## Information shown
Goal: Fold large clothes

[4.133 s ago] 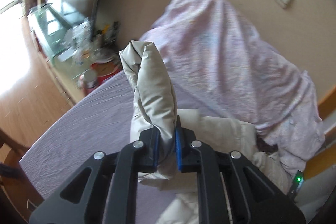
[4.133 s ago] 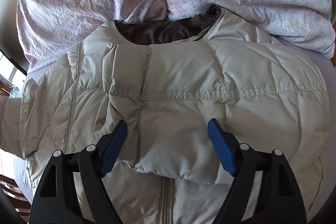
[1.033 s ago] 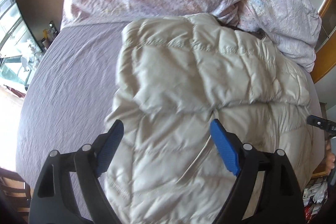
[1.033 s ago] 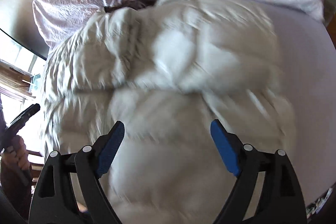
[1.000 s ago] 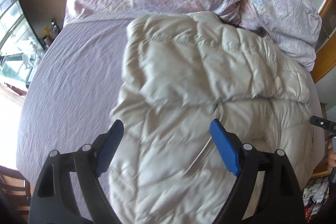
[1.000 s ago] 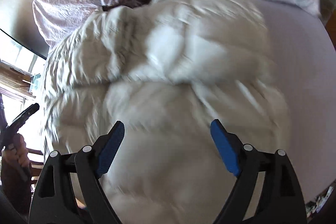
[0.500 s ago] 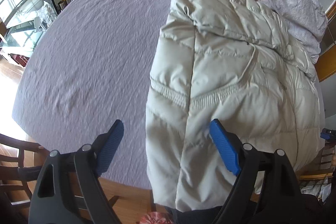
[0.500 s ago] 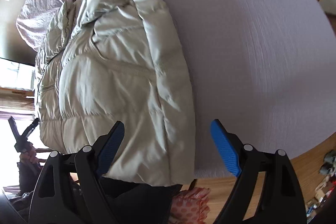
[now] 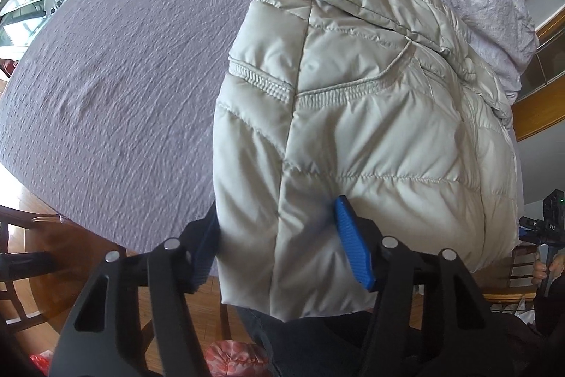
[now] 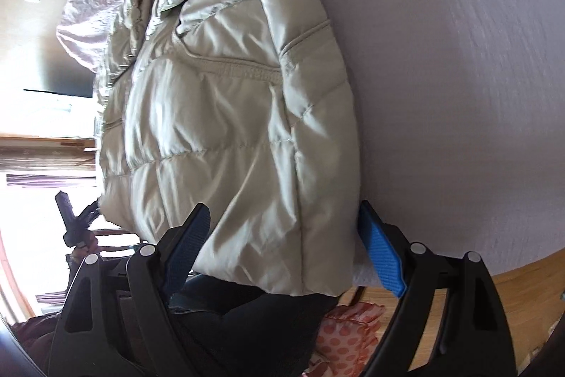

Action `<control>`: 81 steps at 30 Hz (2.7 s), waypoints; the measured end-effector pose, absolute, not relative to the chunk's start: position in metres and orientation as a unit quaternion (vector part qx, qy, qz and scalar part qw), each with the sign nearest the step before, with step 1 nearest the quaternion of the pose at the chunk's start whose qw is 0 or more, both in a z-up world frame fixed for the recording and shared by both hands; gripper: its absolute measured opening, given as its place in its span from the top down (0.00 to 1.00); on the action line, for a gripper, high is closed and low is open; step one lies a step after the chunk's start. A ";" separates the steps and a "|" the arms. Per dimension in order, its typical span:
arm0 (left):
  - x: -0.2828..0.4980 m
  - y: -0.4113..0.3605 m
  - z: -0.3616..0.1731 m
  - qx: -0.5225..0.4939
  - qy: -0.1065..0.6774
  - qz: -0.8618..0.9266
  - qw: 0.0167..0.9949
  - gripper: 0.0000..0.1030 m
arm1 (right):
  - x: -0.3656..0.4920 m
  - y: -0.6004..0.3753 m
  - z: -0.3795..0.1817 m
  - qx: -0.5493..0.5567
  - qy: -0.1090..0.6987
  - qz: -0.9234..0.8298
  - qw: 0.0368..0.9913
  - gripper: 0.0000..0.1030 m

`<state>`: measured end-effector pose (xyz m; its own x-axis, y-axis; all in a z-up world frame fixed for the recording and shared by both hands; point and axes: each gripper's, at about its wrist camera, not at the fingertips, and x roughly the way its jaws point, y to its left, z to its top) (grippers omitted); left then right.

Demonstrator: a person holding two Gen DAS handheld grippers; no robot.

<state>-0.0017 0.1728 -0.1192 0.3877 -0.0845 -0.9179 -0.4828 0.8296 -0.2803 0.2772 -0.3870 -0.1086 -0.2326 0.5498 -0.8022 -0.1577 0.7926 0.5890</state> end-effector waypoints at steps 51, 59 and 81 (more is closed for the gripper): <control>0.118 0.185 0.043 -0.146 0.386 0.174 0.894 0.89 | 0.384 -0.324 0.023 0.150 0.506 0.387 0.756 0.88; 0.173 0.199 0.063 -0.135 0.373 0.179 0.900 0.89 | 0.428 -0.301 0.042 0.144 0.484 0.358 0.786 0.88; 0.322 0.261 -0.012 -0.188 0.441 0.234 0.846 0.84 | 0.546 -0.220 -0.047 0.117 0.548 0.226 0.797 0.88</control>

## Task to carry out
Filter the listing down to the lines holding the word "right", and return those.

## Answer box
arm1 (right):
`<state>`: measured end-effector pose (xyz m; its own x-axis, y-axis; all in a z-up world frame fixed for the recording and shared by both hands; point and axes: each gripper's, at about its wrist camera, not at the fingertips, and x roughly the way its jaws point, y to its left, z to its top) (grippers omitted); left then right.

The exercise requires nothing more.